1975 Pittwater state by-election

Electoral district of Pittwater in the New South Wales Legislative Assembly
|  | First party | Second party |
|  |  | AUS |
| Candidate | Bruce Webster | Richard Jones |
| Party | Liberal | Australia |
| Primary vote | 13,701 | 5,009 |
| Percentage | 63.0% | 26.0% |
| Swing | −1.0 | +26.0 |
| MP before election Robert Askin Liberal | Elected MP Bruce Webster Liberal |

= 1975 Pittwater state by-election =

A by-election was held for the New South Wales Legislative Assembly electorate of Pittwater on 8 February 1975. The election was triggered by the retirement of the Premier Sir Robert Askin.

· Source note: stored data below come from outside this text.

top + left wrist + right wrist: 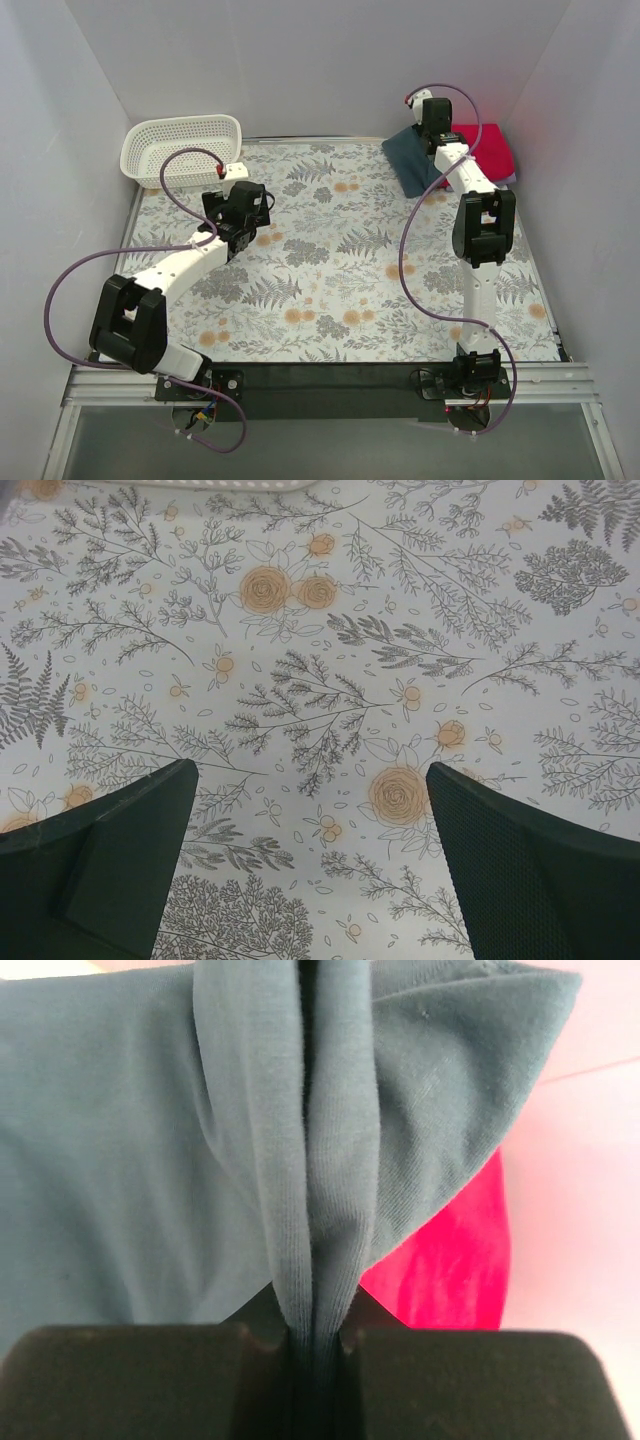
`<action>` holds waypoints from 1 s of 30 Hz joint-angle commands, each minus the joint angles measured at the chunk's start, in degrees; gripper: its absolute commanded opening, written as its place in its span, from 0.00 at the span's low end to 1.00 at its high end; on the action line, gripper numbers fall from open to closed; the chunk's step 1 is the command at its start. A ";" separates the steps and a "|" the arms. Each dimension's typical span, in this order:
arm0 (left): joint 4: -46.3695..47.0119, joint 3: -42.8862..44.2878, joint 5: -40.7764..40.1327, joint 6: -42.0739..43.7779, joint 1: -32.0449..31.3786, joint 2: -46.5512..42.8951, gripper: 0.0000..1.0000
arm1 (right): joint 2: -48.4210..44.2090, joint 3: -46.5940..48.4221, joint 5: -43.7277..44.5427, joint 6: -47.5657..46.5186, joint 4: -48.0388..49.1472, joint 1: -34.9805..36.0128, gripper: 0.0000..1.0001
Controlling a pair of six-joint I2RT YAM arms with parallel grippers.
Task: Fold and stack the t-shirts
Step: Neatly place the folded tshirt to the corner
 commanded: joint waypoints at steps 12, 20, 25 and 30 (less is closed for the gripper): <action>0.06 0.02 -4.31 0.55 -0.98 1.57 0.91 | -8.25 2.15 -6.68 -3.85 5.71 -5.17 0.01; 0.06 0.01 -4.57 0.82 -1.07 2.10 0.91 | -7.02 4.18 -9.77 -2.26 5.53 -7.55 0.01; 0.06 0.02 -4.31 0.91 -1.15 2.89 0.91 | -3.87 6.20 -10.91 -2.44 5.97 -11.23 0.01; 0.24 0.01 -4.22 0.91 -1.15 3.77 0.91 | -1.40 5.76 -9.78 -4.54 9.04 -12.82 0.01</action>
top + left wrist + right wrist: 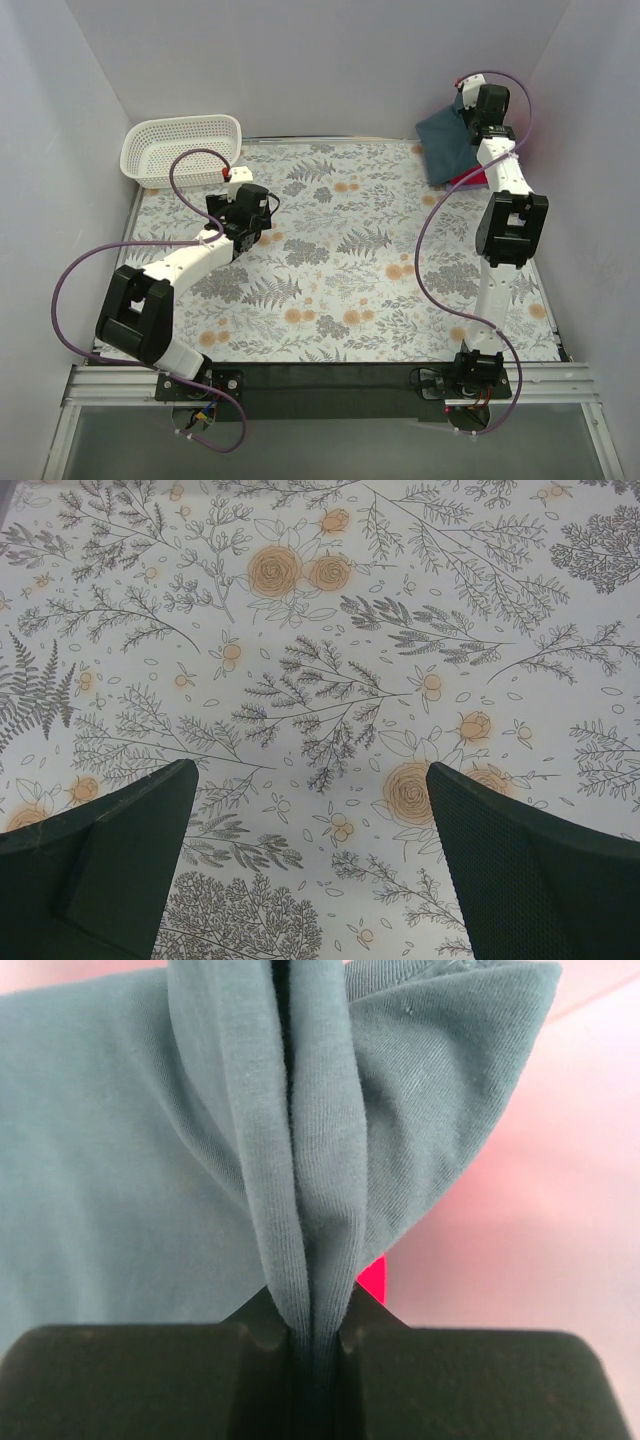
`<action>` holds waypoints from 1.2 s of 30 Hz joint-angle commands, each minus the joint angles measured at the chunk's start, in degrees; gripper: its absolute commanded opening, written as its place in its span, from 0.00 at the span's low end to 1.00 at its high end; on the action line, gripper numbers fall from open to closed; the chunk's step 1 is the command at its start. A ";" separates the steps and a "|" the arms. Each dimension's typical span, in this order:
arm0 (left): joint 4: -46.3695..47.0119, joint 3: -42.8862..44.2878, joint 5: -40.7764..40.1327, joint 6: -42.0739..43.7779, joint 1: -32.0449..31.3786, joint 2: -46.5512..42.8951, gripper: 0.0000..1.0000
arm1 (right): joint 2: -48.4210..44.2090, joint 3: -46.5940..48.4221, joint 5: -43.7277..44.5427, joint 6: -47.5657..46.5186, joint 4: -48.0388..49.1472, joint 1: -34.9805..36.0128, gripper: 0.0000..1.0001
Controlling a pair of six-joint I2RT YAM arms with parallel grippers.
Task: Fold and stack the t-shirts
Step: Neatly place the folded tshirt to the corner
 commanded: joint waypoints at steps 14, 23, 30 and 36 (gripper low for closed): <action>0.81 -0.03 -0.88 0.84 -0.52 1.48 0.91 | 9.09 -2.71 10.09 -8.34 21.65 -1.87 0.03; 1.51 -0.29 0.18 1.02 -0.78 2.09 0.90 | 10.68 -2.88 17.29 -8.96 29.12 -1.87 0.62; 1.51 -0.20 0.18 1.10 -1.05 -0.45 0.90 | 3.15 -6.91 25.74 -7.47 30.79 -0.65 0.91; 1.51 -0.47 -0.08 0.93 -1.22 -7.21 0.91 | -12.92 -18.58 25.39 -6.32 30.79 2.69 0.98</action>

The Lane Cove by-election was held on the same day.

==Dates==

| Date | Event |
|---|---|
| 3 January 1975 | Sir Robert Askin resigned from parliament. |
| 7 January 1975 | Writ of election issued by the Speaker of the Legislative Assembly. |
| 20 January 1975 | Nominations |
| 8 February 1975 | Polling day |
| 28 February 1975 | Return of writ |

==Results==

1975 Pittwater state by-election
| Party |  | Candidate | Votes | % | ±% |
|---|---|---|---|---|---|
|  | Liberal | Bruce Webster | 13,701 | 63.0 | −1.0 |
|  | Australia | Richard Jones | 5,009 | 26.0 |  |
|  | Independent | Geoff Woodhouse | 3,026 | 13.9 |  |
| Total formal votes |  |  | 21,736 | 98.1 | +0.5 |
| Informal votes |  |  | 414 | 1.9 | −0.5 |
| Turnout |  |  | 22,150 | 77.1 | 13.5 |
|  | Liberal hold |  |  |  |  |

Sir Robert Askin resigned.
The Labor Party did not contest the election.